The European Union on Thursday distanced itself from comments made by the International Monetary Fund (IMF) that there had been “notable failures” in the Greek bailout.
The European Commission “fundamentally” disagrees with several of the findings published by the IMF, including that Greece’s debt should have been restructured early on and that too little was done to identify growth-enhancing reforms, spokesman Simon O’Connor said.
“This is plainly wrong and unfounded,” he said in Brussels. “In fact, the commission has been a major driving force behind the strong focus of the (bailout) programme on structural reforms.” The European Union’s executive works with the IMF and the European Central Bank to monitor and help enforce eurozone bailouts as part of the often-reviled troika.
“I would not jump to any sort of conclusions as to whether there should be any changes to the way that we work together on the basis of this study,” O’Connor said.
He downplayed the IMF report as a staff document that has not been approved by the executive board of the Washington—based institution.
The commission will now conduct its own review of the cooperation with troika partners, O’Connor said.
Greece “has been a learning process,” he said. “Of course we can go back and assess what in an ideal world might have been done differently, but the circumstances were what they were and I think [the commission and its partners] did their very best in what was an unprecedented situation, an extremely difficult one.” O’Connor noted that Greece in the end managed to stay in the eurozone despite intense speculation to the contrary, and that “today the reform programme is on track and there are growing signs of stabilisation and increasing confidence in Greece.” Finance Minister Giannis Stournaras had earlier welcomed the IMF report, describing it as “objective,” according to the daily Kathimerini newspaper.
The report “will allow the chance to recognize the errors which have been made so that they are not repeated,” he said.

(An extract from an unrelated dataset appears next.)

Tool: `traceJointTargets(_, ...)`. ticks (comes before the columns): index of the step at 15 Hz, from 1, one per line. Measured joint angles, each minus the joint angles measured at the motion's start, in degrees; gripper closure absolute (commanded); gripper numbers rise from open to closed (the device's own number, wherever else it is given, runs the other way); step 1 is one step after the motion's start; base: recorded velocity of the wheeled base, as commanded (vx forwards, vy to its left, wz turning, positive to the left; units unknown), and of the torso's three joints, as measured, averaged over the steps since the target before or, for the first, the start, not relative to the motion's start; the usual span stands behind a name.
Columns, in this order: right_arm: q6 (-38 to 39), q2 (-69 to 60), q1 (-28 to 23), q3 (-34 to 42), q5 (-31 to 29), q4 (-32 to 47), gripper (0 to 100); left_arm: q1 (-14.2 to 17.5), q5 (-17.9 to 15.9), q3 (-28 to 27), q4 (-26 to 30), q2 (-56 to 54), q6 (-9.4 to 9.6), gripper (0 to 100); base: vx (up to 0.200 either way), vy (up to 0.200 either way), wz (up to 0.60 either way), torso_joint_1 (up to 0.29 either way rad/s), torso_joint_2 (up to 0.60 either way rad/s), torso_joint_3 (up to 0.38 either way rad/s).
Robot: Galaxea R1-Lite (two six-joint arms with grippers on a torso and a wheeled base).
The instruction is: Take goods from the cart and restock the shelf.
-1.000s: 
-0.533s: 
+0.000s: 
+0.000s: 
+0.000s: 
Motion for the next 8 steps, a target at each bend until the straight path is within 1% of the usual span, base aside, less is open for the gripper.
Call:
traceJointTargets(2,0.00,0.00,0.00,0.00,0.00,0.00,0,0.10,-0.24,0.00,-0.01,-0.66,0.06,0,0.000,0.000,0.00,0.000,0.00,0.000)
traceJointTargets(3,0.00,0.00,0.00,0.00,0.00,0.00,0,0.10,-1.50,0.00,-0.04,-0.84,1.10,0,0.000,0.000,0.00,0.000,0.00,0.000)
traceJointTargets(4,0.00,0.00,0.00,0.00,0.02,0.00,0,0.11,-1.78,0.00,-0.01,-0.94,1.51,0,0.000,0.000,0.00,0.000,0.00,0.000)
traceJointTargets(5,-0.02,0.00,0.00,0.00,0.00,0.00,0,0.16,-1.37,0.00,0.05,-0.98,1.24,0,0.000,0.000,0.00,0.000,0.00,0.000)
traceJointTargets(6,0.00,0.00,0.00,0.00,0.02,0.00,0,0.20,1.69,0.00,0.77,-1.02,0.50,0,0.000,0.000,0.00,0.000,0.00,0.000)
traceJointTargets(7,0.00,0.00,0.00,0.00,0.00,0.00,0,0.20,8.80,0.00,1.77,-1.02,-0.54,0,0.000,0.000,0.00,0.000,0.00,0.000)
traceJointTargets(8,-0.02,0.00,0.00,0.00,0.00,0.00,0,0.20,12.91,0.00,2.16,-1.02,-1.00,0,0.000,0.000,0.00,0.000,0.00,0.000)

The IMF admitted that it had underestimated how much the austerity mandated of Greece as part of its international bailouts — the first of which was agreed in May 2010 — would push the economy deeper into recession.
“The fiscal targets became even more ambitious once the downturn exceeded expectations,” the report said, adding that it could not have slowed the pace of belt—tightening reforms.
Athens has so far received about 200 billion euros (262 billion dollars) in loans from a rescue programme totaling 240 billion euros.
Repeated austerity measures, which include harsh salary and pension cuts as well as tax hikes, have helped reduce the country’s budget deficit, but at the same time left it deeper in recession than what the IMF and its European partners had initially forecast.
Unemployment has surged to more than 27 per cent.